» **DATA FOR THE TASK**
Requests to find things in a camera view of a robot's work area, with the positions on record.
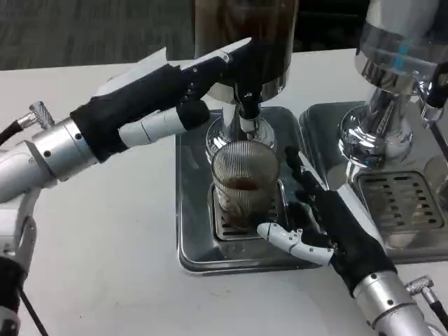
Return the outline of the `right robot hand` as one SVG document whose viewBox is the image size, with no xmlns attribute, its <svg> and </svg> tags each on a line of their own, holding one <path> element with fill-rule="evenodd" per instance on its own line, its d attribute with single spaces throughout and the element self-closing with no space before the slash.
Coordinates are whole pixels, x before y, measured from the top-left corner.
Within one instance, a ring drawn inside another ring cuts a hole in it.
<svg viewBox="0 0 448 336">
<path fill-rule="evenodd" d="M 330 265 L 349 292 L 374 273 L 396 272 L 384 243 L 365 208 L 347 186 L 330 190 L 324 186 L 305 155 L 296 146 L 285 149 L 291 176 L 300 186 L 296 202 L 288 205 L 295 222 L 308 220 L 310 227 L 286 231 L 276 223 L 261 223 L 257 233 L 288 254 L 317 265 Z"/>
</svg>

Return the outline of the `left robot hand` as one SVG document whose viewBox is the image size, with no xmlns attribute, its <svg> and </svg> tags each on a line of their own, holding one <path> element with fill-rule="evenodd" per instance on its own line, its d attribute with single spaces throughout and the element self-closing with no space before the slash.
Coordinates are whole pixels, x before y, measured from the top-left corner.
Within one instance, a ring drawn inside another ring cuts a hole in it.
<svg viewBox="0 0 448 336">
<path fill-rule="evenodd" d="M 221 80 L 233 76 L 253 42 L 243 38 L 187 63 L 172 65 L 164 48 L 103 84 L 90 100 L 70 114 L 99 162 L 127 150 L 119 129 L 156 111 L 200 104 Z"/>
</svg>

» **WHAT TO WORK ON**
Leave the pictures out. Repeat every entry above exactly.

» **TASK ANSWER**
Requests to find things in a camera view of a robot's work area, with the positions on record.
Return the outline of the `right robot hand` as one SVG document whose viewBox is the image size, with no xmlns attribute, its <svg> and </svg> tags each on a line of their own, holding one <path> element with fill-rule="evenodd" per instance on its own line, its d attribute with single spaces throughout and the element self-closing with no space before the slash.
Coordinates are whole pixels, x before y, measured from the top-left corner.
Within one instance, a ring drawn inside another ring cuts a hole in it.
<svg viewBox="0 0 448 336">
<path fill-rule="evenodd" d="M 330 265 L 349 292 L 374 273 L 396 272 L 384 243 L 365 208 L 347 186 L 330 190 L 324 186 L 305 155 L 296 146 L 285 149 L 291 176 L 300 186 L 296 202 L 288 205 L 295 222 L 308 220 L 310 227 L 286 231 L 276 223 L 261 223 L 257 233 L 288 254 L 317 265 Z"/>
</svg>

Return the outline of the `left robot hand` as one SVG document whose viewBox is the image size, with no xmlns attribute, its <svg> and </svg> tags each on a line of their own, holding one <path> element with fill-rule="evenodd" per instance on its own line, its d attribute with single spaces throughout and the element self-closing with no space before the slash.
Coordinates are whole pixels, x before y, measured from the top-left corner.
Within one instance, a ring drawn inside another ring cuts a hole in it.
<svg viewBox="0 0 448 336">
<path fill-rule="evenodd" d="M 221 80 L 233 76 L 253 42 L 243 38 L 187 63 L 172 65 L 164 48 L 103 84 L 90 100 L 70 114 L 99 162 L 127 150 L 119 129 L 156 111 L 200 104 Z"/>
</svg>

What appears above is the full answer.